About The Role
This is a high-ownership
applied ML role focused on speech in real production constraints. You will improve SEA speech performance across languages, accents, code-switching, and noisy audio while working under real latency, cost, and reliability requirements. You will be trusted with production-impacting changes and expected to operate with maturity, initiative, and speed.
What This Role Is Really About
You are not here to only run notebooks.
You are here to:
- Take ownership of model and pipeline improvements that move core speech metrics.
- Move from experiments to deployed improvements without being micromanaged.
- Identify failure modes and edge cases in real-world speech data.
- Ship models, features, or tuning that measurably improve accuracy, robustness, or latency.
- Think beyond BLEU/WER and understand customer and business impact.
You should be comfortable where:
- Requirements and evaluation criteria evolve.
- Data is messy, multi-lingual, and imperfect.
- Speed matters, but quality and safety matter too.
- You must make decisions with incomplete labels and signals.
Responsibilities
- Experiment with and tune speech/ASR models for SEA languages and accents.
- Design and run experiments under realistic production constraints (latency, cost, memory).
- Work on inference optimisation and GPU utilisation.
- Develop strategies for multilingual and code-switching scenarios.
- Collaborate with engineering to integrate models into production pipelines.

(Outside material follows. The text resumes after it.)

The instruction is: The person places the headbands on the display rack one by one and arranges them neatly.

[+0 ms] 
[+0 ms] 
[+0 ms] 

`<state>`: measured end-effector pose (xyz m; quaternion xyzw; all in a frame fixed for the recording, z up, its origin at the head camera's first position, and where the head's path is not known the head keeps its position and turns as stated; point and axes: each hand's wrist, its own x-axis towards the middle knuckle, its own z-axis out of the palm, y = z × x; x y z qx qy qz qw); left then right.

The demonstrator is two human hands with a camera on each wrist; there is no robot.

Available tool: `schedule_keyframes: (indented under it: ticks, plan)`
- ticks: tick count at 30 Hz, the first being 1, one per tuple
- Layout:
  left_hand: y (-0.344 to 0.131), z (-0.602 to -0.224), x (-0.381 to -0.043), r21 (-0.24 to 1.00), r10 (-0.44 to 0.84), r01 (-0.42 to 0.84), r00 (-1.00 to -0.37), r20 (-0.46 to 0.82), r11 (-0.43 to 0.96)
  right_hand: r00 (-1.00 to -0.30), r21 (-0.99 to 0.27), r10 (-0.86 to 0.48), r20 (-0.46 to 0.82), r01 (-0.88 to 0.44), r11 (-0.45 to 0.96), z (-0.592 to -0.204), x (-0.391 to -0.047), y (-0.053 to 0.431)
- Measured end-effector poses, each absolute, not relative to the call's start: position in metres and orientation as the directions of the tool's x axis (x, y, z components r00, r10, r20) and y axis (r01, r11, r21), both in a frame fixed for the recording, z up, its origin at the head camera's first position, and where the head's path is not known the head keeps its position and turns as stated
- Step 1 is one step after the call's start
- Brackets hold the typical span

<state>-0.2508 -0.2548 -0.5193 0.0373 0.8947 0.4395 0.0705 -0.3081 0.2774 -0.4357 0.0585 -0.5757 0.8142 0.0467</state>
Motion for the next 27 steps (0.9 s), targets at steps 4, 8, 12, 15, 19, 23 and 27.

- Build evaluation suites and datasets for tracking model performance.
- Document approaches, experiments, and tradeoffs.
What We Expect From You
- Founding Mindset
- You think in terms of shipped improvements, not just paper metrics.
- You ask “how will this behave in production?” before trying a new approach.
- You act like speech quality is your responsibility.
- You balance research depth with shipping velocity.
- You don’t wait for others to point out model failures; you go find them.
- Maturity
- You communicate clearly about what is known, unknown, and risky.
- You admit when an experiment failed and extract learning.
- You take feedback from both researchers and engineers without ego.
- You stay calm under pressure when a model behaves unexpectedly in production.
- You follow through on investigations into failure modes.
- Initiative
- You propose new hypotheses, architectures, or data strategies.
- You investigate root causes behind model errors instead of just tweaking hyperparameters.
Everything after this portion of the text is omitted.